Getting temporal configuration values into date-range value equivalents

I collect a lot of configuration values from my database servers and most of these values are stored by date.

So often I end up with values such as:


config_date config_value
2010-09-01  value_1
2010-09-02  value_1
2010-09-03  value_2
2010-09-04  value_3
2010-09-05  value_3
2010-09-06  value_3
2010-09-07  value_3
2010-09-08  value_4
2010-09-09  value_4
2010-09-10  value_1
2010-09-11  value_5
2010-09-12  value_5
2010-09-13  value_5
I´ve been unsuccessfully been trying to figure out how to convert this in SQL into something like the following:


config_from config_to   config_value
2010-09-01  2010-09-02  value_1
2010-09-03  2010-09-03  value_2
2010-09-04  2010-09-07  value_3
2010-09-08  2010-09-09  value_4
2010-09-10  2010-09-10  value_1
2010-09-11  2010-09-13  value_5

The second format is often much shorter if configuration changes are not that frequent. While this is straight forward to do in a programming language in a single pass once you have the config_date ordered data, I can’t figure out how to do this with SQL and no programming. Celko´s books haven’t enlightened me either.
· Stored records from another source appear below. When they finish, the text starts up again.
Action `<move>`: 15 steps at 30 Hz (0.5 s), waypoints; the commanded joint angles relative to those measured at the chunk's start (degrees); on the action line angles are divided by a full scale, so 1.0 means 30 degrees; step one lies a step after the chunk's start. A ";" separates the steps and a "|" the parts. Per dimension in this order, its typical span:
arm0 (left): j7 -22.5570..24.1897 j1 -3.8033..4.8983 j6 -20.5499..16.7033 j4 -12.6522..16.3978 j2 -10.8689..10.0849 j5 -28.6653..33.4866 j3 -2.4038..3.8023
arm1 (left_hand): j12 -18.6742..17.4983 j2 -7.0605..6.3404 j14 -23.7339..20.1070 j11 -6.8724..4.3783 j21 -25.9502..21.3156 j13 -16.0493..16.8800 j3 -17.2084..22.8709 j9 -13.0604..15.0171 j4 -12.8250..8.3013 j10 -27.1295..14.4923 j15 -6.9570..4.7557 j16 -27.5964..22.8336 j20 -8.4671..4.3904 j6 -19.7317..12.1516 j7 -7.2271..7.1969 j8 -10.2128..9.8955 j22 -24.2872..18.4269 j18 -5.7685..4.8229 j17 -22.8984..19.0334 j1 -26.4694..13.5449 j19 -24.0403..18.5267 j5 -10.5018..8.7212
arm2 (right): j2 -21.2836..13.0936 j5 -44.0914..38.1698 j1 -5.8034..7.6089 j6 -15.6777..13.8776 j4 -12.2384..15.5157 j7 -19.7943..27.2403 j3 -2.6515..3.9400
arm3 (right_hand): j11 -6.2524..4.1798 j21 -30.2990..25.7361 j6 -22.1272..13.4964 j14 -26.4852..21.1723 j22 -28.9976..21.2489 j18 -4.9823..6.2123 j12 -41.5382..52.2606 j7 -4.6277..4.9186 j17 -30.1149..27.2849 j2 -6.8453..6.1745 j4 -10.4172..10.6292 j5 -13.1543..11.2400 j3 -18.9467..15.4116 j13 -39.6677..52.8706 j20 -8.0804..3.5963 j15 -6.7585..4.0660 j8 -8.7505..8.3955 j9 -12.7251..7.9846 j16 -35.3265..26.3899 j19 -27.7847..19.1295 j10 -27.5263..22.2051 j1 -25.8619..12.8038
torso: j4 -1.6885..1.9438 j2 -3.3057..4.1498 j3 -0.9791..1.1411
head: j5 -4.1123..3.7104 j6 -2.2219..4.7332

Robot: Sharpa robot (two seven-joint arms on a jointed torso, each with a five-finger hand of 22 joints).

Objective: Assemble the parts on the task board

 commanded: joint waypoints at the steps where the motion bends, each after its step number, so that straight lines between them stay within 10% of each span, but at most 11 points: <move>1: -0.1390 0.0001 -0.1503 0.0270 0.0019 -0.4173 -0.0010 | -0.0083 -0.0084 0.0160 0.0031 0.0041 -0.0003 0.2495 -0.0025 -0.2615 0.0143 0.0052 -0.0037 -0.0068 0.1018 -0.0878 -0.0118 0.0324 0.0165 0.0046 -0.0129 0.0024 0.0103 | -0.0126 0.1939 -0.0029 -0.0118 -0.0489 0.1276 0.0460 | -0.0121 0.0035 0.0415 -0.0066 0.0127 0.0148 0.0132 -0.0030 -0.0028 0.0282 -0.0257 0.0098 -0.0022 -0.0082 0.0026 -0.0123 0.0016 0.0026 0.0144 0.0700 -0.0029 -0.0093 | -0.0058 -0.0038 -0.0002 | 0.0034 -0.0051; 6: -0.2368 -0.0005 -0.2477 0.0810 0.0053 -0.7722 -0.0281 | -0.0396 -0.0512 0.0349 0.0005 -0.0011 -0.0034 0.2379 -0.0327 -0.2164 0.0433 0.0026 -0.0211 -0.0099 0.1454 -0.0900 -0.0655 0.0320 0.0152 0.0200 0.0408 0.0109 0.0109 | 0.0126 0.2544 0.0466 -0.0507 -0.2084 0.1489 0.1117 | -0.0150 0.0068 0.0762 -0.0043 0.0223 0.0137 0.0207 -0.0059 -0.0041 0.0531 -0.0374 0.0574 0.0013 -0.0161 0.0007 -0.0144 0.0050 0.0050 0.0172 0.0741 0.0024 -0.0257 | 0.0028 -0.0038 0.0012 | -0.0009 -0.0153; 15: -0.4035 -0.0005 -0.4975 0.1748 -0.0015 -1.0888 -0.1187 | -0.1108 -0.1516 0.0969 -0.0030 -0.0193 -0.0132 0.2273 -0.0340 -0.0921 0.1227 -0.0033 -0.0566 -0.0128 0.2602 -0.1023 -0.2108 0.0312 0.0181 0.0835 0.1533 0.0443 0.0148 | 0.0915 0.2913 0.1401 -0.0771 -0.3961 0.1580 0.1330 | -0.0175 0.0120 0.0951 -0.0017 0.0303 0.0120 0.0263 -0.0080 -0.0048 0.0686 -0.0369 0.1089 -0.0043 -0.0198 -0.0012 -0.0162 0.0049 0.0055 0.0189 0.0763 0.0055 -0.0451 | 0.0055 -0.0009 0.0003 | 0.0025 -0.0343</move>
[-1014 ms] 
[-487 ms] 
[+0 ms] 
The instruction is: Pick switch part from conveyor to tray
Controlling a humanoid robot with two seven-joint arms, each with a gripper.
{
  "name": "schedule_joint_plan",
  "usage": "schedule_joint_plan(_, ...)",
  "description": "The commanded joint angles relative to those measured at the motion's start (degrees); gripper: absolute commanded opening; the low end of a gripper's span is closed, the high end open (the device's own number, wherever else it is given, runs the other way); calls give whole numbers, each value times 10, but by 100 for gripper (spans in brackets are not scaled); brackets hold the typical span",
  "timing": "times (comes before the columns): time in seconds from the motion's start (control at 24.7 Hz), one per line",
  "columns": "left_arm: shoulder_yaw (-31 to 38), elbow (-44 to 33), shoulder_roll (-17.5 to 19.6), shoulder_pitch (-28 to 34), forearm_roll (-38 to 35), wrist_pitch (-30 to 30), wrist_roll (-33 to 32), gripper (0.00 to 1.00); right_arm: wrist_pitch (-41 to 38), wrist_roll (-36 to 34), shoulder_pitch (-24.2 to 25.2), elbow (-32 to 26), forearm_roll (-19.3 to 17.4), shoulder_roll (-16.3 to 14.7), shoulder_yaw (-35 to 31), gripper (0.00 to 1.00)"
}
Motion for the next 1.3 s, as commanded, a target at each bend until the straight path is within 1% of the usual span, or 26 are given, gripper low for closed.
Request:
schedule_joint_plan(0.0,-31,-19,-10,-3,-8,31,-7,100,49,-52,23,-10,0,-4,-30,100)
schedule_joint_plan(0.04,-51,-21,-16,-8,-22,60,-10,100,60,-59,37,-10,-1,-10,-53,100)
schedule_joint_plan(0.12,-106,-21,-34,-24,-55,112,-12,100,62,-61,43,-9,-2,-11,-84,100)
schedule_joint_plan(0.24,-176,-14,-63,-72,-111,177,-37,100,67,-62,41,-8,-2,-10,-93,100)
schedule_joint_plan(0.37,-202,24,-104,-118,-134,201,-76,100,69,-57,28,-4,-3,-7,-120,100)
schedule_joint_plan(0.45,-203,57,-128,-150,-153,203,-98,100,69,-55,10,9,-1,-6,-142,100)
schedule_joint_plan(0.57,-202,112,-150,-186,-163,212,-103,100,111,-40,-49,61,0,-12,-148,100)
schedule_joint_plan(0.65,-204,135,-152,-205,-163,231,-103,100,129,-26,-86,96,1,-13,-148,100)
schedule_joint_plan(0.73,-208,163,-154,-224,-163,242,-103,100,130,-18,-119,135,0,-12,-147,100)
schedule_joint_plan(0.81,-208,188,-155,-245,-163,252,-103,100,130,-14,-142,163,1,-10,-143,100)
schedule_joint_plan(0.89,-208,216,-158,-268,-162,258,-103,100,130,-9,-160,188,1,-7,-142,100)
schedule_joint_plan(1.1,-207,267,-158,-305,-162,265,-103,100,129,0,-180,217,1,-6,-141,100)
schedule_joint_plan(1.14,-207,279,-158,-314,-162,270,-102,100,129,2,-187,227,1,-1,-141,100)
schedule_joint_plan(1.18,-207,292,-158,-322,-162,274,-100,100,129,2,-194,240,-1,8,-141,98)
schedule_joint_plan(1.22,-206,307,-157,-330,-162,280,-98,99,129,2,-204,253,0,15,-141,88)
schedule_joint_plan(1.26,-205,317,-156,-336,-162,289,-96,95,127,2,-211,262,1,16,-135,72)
So do you know how to do this?

Tags: ,

13 Responses to “Getting temporal configuration values into date-range value equivalents”

  1. Jeremy Cole says:

    Simon,

    I accept your challenge!

    Here’s the schema I used (btw, you should provide that if you want people to try…):

    create table config (config_id int unsigned not null auto_increment, config_date date not null, config_value varchar(50) null, primary key(config_id));

    insert into config (config_date, config_value)
    values
    (“2010-09-01″, “value_1″),
    (“2010-09-02″, “value_1″),
    (“2010-09-03″, “value_2″),
    (“2010-09-04″, “value_3″),
    (“2010-09-05″, “value_3″),
    (“2010-09-06″, “value_3″),
    (“2010-09-07″, “value_3″),
    (“2010-09-08″, “value_4″),
    (“2010-09-09″, “value_4″),
    (“2010-09-10″, “value_1″),
    (“2010-09-11″, “value_5″),
    (“2010-09-12″, “value_5″),
    (“2010-09-13″, “value_5″);

    The solution I came up with at first pass is this:

    set @config_seq = 0;
    set @config_value = “”;
    select min(config_date) as config_from, max(config_date) as config_to, config_value from (select config_date, config_value, @config_seq := if(@config_value != config_value, (0*(@config_value:=config_value))+@config_seq + 1, @config_seq) as config_seq from config order by config_date) as t group by t.config_seq;

    And the result is exactly as you suggested above.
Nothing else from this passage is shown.